**Prompt**
Please retype the listing below word for word and exclude its images.

***** Data block

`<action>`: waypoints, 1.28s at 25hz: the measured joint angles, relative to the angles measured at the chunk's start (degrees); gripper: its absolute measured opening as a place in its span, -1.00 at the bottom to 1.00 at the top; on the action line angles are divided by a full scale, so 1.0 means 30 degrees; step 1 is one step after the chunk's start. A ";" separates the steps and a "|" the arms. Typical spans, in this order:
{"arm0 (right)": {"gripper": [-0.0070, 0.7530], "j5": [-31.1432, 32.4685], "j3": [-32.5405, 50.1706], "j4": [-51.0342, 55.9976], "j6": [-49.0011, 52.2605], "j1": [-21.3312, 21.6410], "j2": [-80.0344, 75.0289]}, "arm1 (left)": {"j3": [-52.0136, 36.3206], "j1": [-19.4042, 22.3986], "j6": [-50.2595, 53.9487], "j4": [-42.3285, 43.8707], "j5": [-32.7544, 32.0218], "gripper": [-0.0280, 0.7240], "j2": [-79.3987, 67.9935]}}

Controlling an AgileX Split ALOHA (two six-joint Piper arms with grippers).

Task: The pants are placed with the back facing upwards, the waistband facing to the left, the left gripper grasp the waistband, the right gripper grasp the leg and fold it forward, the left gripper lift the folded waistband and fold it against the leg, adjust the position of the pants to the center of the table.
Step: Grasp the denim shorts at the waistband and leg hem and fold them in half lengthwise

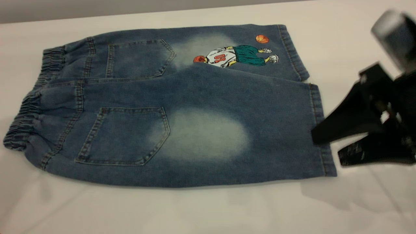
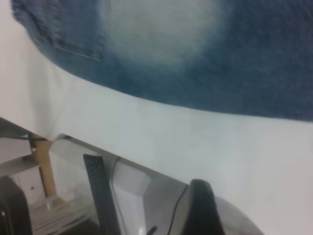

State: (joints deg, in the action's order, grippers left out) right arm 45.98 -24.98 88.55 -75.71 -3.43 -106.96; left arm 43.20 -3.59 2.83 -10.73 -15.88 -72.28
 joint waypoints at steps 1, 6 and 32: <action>0.15 -0.0012 0.0000 0.0333 -0.0379 0.0000 -0.0625 | 0.0000 0.0000 0.0000 0.0000 0.0000 0.54 0.0000; 0.15 -0.0022 -0.0019 0.1916 -0.2360 -0.0015 -0.3051 | 0.0000 0.0000 0.0000 0.0000 0.0000 0.54 0.0000; 0.14 0.0708 -0.3393 0.3860 -0.4757 0.0002 -0.6700 | 0.0000 0.0000 0.0006 0.0000 -0.0017 0.54 0.0000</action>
State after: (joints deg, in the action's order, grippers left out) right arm 48.11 -35.16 100.13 -89.98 -3.42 -127.06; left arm 43.20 -3.59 2.85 -10.73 -15.93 -72.28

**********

**Response for this exercise**
`<action>`: waypoints, 1.28s at 25hz: the measured joint angles, relative to the angles measured at the chunk's start (degrees); gripper: its absolute measured opening as a place in its span, -1.00 at the bottom to 1.00 at the top; on the action line angles are divided by a full scale, so 1.0 means 30 degrees; step 1 is one step after the chunk's start. A ";" separates the steps and a "|" the arms. Typical spans, in this order:
{"arm0 (right)": {"gripper": [-0.0070, 0.7530], "j5": [-31.1432, 32.4685], "j3": [-32.5405, 50.1706], "j4": [-51.0342, 55.9976], "j6": [-49.0011, 52.2605], "j1": [-21.3312, 21.6410], "j2": [-80.0344, 75.0289]}, "arm1 (left)": {"j3": [-52.0136, 36.3206], "j1": [-19.4042, 22.3986], "j6": [-50.2595, 53.9487], "j4": [-42.3285, 43.8707], "j5": [-32.7544, 32.0218], "gripper": [-0.0280, 0.7240], "j2": [-79.3987, 67.9935]}}

Controlling an AgileX Split ALOHA (two six-joint Piper arms with grippers).

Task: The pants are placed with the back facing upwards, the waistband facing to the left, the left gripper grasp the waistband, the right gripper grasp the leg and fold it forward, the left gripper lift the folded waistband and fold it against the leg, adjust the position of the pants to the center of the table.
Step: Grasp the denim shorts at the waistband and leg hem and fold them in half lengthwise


State: (joints deg, in the action's order, grippers left out) right arm 45.98 -24.98 88.55 -75.71 -3.43 -106.96; left arm 43.20 -3.59 2.83 -10.73 -15.88 -72.28
 joint waypoints at steps 1, 6 and 32: <action>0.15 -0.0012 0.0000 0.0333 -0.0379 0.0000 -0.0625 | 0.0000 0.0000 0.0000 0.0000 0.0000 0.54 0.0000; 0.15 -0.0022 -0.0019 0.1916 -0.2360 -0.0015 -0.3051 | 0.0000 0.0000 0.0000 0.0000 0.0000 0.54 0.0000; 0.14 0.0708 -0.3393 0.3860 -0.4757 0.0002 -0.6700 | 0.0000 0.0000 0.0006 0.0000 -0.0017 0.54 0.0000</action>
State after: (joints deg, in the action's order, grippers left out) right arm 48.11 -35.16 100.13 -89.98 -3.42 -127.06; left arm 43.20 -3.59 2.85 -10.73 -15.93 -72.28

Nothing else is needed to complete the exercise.